Herrera, the consulting firm owner, wants more businesses to conduct salary
surveys to determine and then fix the disparities. “In federal government, there is
transparency. When I was with Labor, I was a GS 15. Everybody knew what my
salary was.”

Also, she says that employers must stop basing employees’ pay on what they earned
in their previous job. Women’s salaries will never catch up that way.

There are stumbling blocks along the path to pay equity that women — and their
male allies — are going to have to kick aside themselves:

▪ Learn your rights. “Not everyone is informed to go fight windmills. They don’t
know their rights. The majority of workers work for small businesses,” said
businesswoman Herrera.” Attorney Smith concurs: “You don’t know what you don’t
know.”

▪ Demand to know why. “At large corporations, pay inequity kicks in for higher-paid
employees unless it’s publicly traded,” Herrera said. “They still have that rule that
you are not supposed to talk about salary with co-workers.”

▪ Do your homework. “I did my research on how much should I ask for,” Smith said.
“I was doing good work. If they value you and you come at them with the right data,
they should do the right thing.”

▪ Speak up. “We’re not very comfortable asking for what we deserve in terms of pay
and accommodation. We’re nervous, not sure whether we are worth it,” Smith said.
“Women appear aggressive or greedy, but none of those words are applicable when
you are talking about your value and what you bring to the table.”

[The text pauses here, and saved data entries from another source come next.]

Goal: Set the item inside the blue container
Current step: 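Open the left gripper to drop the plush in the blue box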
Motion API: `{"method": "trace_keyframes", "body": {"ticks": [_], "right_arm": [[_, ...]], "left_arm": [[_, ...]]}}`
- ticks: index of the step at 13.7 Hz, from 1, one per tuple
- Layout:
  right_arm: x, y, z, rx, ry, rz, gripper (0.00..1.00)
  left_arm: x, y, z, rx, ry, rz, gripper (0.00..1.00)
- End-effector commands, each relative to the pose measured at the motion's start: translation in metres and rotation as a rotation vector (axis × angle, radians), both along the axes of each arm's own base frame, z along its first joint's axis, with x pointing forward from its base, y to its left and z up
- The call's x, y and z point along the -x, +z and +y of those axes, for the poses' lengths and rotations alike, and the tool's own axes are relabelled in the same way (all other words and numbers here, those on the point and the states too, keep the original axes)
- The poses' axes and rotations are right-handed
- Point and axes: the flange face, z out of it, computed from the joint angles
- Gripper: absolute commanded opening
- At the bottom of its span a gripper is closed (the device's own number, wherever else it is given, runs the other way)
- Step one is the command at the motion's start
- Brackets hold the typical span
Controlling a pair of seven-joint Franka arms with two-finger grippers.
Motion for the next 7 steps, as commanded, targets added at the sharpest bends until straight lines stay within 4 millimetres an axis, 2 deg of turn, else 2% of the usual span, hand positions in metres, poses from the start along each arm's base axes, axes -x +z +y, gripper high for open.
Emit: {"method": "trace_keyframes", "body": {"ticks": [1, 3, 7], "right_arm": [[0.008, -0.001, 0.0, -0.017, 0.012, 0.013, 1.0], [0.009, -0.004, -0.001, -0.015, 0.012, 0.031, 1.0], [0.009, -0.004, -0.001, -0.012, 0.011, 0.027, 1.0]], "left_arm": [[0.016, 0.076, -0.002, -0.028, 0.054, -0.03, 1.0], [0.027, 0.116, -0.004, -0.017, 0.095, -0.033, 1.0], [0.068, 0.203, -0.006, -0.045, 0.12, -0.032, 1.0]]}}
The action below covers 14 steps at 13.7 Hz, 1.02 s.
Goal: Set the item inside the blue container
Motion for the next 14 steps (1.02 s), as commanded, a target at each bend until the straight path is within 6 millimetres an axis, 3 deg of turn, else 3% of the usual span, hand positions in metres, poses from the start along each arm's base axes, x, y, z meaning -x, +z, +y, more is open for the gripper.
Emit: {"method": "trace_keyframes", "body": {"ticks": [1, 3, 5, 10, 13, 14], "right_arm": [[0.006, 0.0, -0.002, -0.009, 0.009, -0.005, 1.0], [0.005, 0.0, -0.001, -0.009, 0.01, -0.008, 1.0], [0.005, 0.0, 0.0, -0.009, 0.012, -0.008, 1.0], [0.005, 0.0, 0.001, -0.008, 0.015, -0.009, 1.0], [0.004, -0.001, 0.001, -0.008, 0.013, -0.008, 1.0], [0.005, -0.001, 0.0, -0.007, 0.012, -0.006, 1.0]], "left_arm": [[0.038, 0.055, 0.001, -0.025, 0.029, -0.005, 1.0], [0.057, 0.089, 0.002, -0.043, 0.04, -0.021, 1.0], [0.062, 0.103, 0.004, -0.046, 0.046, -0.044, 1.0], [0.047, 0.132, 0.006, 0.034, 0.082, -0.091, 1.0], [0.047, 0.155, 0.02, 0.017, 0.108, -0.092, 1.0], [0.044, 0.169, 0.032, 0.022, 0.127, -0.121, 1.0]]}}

Smith offers additional advice for underpaid women in lower-paying, working-class


jobs, where their request for more money might be more easily rejected: Be good at
what you do and constantly ask for feedback. Find allies within or outside the
organization that you can talk to about salary matters. And document your
accomplishments and the good work that you’ve done, and communicate that at
coffee or lunch.

And she issued one warning: “In some places, that might not make a difference —
and it might not be the place to be.”

Business owners should join the movement by signing on to the Women’s Fund’s
equal-pay pledge. By doing so, they are promising to be “committed to taking action
individually and collectively to reduce the national pay gap and bring change to
Miami-Dade County.”

There should be absolutely no argument there.

This editorial has been corrected to reflect the correct title for Janet Altman, a
principal and marketing director for Kaufman Rossin.